Courtroom detailAngry at what it says are unjustified character attacks and baseless accusations, beleaguered year 2016 has instructed one of the country’s top defamation lawyers to initiate legal proceedings, it was announced today.

Will Gitchyov, head of litigation at Hedge, Bicker & Quibble, told WWNews his client’s integrity had been under constant attack for an apparent huge rise in the number of celebrity deaths, the like of which many seemed to think had not occurred ever before.

“This is clearly not my client’s fault,” he said. “While not wanting to bore anyone to death – of which members of the legal profession have immunity from prosecution anyway – with statistics, the figures show that, for any given year, the number of fatalities is constant, ” he said.

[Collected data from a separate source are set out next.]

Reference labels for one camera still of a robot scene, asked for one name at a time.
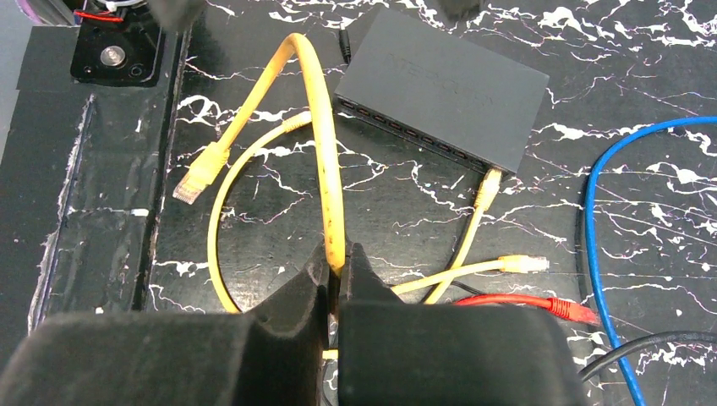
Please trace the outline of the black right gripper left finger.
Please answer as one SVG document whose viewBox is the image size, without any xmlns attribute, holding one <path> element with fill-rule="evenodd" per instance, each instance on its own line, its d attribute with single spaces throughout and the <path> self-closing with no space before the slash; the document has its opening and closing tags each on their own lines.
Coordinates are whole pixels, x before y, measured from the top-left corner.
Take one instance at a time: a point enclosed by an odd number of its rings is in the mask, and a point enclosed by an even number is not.
<svg viewBox="0 0 717 406">
<path fill-rule="evenodd" d="M 241 314 L 48 318 L 1 375 L 4 405 L 316 405 L 331 271 L 300 273 Z"/>
</svg>

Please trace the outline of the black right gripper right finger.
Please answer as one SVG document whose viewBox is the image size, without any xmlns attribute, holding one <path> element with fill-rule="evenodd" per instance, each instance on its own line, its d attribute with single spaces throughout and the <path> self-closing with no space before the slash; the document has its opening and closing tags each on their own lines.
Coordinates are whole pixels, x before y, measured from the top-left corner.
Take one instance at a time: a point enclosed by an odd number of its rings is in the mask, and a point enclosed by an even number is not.
<svg viewBox="0 0 717 406">
<path fill-rule="evenodd" d="M 353 243 L 342 269 L 341 405 L 584 405 L 566 335 L 542 310 L 407 304 Z"/>
</svg>

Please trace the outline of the black network switch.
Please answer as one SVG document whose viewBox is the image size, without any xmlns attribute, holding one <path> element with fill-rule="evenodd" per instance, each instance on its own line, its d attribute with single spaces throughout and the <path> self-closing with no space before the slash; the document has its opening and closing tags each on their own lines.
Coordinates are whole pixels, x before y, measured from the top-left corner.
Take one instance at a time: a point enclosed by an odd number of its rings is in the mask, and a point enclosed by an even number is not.
<svg viewBox="0 0 717 406">
<path fill-rule="evenodd" d="M 514 174 L 549 76 L 423 21 L 379 8 L 334 108 L 484 173 Z"/>
</svg>

“Whether you’ve spent your entire life snorting huge amounts of pharmaceuticals up your nose, spent it drinking an entire year’s worth of production of the Tui Brewery in just one session, or even just spent it getting really old and frail – eventually you’re going to pop your clogs. Trying to blame that on a precise number of times that the earth has orbited the sun since the putative birth of Christ is a nonsense,” Mr Gitchyov added.

Comments like “I’ll be glad when 2016 is over” and “2016 sux” were malicious and profoundly hurtful to his client, Mr Gitchyov continued. “My client’s reputation has suffered as well and it’s necessary to take this action now before the next edition of the Reader’s Digest World Book of Facts goes to print. We’ll be looking for withdrawals, retractions, apologies and considerable sums in damages, and also a book deal.”

There was, Mr Gitchyov said, considerable legal precedent. “Her Majesty herself had a narrow escape when a speechwriter changed her “shit of year” line into Latin at the last moment, leaving most people with the impression her haemorrhoids were playing up rather than she was having a go at an innocent collection of months.”

Mr Gitchyov would not be drawn on whether the alleged statistical blips might instead be termed Acts of God. “That’s not for me to say,” he said. “But we do act for Him as well, so give it a try. I need a new holiday home in Nantes.”